Canada’s attitudes towards immigration were different at that time. My Mom sometimes talks about being referred to as a “dirty DP” when she was a young girl. That stood for “displaced person”.

It’s strange to think about Northern European white people dealing with prejudice, right?

But “otherness” encompasses more than colour.

Both sides of the family worked hard to create a life for themselves in Canada. They stuck together and prioritized family. And part of that was family events. Back then it was weddings, birthdays, and reunions. Now it’s sometimes funerals that bring the family together.

One of my uncles had a home near Lake Erie. He had a couple of wooded acres and sold firewood to campers in the summer. To my memory it was a beautiful property.

Family reunions were usually just family. But once, one of my cousins brought a friend who was half black, half white.

I don’t know how the wrestling match got started.

But at some point a group of men and boys in attendance circled round as my grown uncle and this teenaged boy began to grapple.

My uncle used to crow about having a body that “men feared and women loved”. There’s no justification for him wrestling a young boy at an event he was hosting.

But it wasn’t outside the norm at these types of events. People tended to drink a bit too much. Activities were a bit “unstructured” shall we say.

So my uncle was wrestling this kid.

He got the best of him at one point. Pinning him and sitting on his chest, he made the mixed race boy say:

“I love white, I hate black”.

I wish I was making that up.

I’m glad I’m not making up the next part.

Seeing an opening, the young mixed-race kid reversed the hold. He pinned my uncle. And he yanked handfuls of hair out of my uncle’s chest and made him say, “I hate white, I love black”.

And that was it. Everyone seemed OK with how things had turned out.

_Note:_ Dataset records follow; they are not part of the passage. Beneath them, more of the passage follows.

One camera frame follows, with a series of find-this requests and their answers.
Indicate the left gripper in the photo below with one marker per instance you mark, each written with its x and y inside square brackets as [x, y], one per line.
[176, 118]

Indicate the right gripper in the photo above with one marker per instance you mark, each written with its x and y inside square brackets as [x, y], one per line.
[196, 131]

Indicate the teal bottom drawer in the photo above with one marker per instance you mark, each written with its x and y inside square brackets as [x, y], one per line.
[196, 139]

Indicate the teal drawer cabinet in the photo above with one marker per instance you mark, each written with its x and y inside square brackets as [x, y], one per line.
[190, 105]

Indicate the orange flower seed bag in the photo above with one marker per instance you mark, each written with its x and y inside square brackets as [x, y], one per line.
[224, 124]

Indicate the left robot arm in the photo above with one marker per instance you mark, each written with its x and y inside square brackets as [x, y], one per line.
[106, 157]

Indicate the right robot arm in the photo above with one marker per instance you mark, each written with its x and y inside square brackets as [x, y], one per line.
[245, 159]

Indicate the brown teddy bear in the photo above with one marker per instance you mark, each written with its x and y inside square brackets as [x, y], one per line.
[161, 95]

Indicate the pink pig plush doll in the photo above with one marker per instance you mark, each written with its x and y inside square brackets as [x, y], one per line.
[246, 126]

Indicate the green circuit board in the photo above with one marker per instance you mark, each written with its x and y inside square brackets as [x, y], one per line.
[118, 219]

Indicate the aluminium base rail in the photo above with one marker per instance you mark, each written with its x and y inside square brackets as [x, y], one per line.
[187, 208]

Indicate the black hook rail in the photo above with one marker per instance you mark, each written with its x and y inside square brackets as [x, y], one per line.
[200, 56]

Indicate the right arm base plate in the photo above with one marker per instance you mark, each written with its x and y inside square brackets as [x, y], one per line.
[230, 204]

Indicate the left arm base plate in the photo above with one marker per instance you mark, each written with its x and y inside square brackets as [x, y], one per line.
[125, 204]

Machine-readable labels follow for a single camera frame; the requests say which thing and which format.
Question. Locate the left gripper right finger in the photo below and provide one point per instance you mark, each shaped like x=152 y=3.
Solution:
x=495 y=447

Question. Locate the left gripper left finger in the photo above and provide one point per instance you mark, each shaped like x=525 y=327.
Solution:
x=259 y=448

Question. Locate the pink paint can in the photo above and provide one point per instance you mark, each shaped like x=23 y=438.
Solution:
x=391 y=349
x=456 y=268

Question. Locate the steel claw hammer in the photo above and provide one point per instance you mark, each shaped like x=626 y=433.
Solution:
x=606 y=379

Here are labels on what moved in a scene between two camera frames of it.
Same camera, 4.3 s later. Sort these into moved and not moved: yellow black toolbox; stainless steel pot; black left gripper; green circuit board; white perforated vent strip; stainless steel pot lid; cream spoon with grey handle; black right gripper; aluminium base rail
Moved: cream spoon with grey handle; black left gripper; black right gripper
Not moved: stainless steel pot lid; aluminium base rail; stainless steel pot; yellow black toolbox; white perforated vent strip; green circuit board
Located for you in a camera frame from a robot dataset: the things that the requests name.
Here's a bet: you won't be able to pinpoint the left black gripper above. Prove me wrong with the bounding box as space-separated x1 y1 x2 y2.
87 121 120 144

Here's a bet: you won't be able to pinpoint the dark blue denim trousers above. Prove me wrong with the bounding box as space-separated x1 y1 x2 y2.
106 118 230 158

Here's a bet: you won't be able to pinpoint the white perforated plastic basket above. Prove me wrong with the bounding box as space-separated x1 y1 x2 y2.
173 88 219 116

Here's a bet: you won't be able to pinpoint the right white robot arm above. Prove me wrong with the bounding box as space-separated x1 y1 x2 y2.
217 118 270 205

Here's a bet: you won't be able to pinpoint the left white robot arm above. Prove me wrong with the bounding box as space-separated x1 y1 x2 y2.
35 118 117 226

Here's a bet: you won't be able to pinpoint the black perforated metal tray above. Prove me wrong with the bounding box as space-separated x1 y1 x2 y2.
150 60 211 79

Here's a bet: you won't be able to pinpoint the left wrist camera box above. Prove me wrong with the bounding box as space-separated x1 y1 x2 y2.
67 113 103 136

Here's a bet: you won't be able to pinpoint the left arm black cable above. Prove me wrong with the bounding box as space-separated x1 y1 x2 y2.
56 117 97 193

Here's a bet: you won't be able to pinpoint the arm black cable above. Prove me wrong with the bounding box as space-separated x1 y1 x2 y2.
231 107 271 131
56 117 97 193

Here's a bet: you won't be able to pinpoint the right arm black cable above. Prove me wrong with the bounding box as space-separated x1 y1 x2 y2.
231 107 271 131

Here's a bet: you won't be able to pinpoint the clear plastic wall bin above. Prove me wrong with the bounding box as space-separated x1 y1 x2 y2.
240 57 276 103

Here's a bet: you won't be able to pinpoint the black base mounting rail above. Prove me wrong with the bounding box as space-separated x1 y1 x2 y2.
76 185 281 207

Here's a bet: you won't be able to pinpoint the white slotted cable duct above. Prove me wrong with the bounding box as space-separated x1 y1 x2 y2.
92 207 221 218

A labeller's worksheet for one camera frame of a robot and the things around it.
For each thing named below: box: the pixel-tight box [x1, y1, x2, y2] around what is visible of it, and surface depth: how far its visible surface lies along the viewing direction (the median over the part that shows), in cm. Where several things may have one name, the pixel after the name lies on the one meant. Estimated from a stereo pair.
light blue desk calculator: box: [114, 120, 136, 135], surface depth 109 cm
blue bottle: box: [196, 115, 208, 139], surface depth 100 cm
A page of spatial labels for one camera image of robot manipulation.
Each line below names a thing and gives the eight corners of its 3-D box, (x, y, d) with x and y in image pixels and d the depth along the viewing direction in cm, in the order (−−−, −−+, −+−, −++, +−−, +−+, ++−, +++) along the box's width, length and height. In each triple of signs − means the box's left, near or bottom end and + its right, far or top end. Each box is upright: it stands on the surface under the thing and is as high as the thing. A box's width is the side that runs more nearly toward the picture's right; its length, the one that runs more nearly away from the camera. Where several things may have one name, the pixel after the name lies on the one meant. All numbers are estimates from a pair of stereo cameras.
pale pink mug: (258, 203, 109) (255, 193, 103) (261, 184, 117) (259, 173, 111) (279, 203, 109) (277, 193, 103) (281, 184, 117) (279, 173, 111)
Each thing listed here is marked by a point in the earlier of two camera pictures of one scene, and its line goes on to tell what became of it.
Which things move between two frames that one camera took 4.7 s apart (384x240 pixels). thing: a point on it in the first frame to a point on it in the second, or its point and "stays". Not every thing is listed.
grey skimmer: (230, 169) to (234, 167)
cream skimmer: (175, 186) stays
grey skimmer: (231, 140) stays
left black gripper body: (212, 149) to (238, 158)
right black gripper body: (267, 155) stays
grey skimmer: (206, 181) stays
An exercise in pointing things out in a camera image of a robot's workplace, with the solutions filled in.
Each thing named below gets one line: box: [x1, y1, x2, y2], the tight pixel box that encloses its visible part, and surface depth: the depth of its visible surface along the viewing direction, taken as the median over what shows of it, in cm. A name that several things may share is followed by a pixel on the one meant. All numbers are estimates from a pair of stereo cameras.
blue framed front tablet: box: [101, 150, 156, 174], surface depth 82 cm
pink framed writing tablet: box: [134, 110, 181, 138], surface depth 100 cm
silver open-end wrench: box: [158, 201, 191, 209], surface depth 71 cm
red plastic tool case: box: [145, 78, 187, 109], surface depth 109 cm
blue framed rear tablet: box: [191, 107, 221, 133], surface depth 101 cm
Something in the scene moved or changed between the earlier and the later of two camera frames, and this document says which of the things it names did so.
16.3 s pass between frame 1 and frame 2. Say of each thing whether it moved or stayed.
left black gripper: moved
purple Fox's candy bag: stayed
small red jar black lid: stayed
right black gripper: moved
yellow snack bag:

My uncle had gotten his comeuppance.

Right?

Everyone else may have been OK with how things went that day. But that moment has stuck with me my entire life. I’ll never forget it.

Imagine for a moment that you’ve been invited to a social event. There are lots of people there you don’t know. You’re different from them.

At some point people circle around you, while one of them wrestles you to the ground.

Then they make you say that you hate part of yourself.

That you only love the part of yourself that they like.

What if someone made you say you hated your mother? Or hated your religion? Or your children? (That last one might be a bad example at times.) How many times can you be forced to renounce yourself before you break? My examples are extreme. But so is the racism, misogyny and cruelty that people face daily.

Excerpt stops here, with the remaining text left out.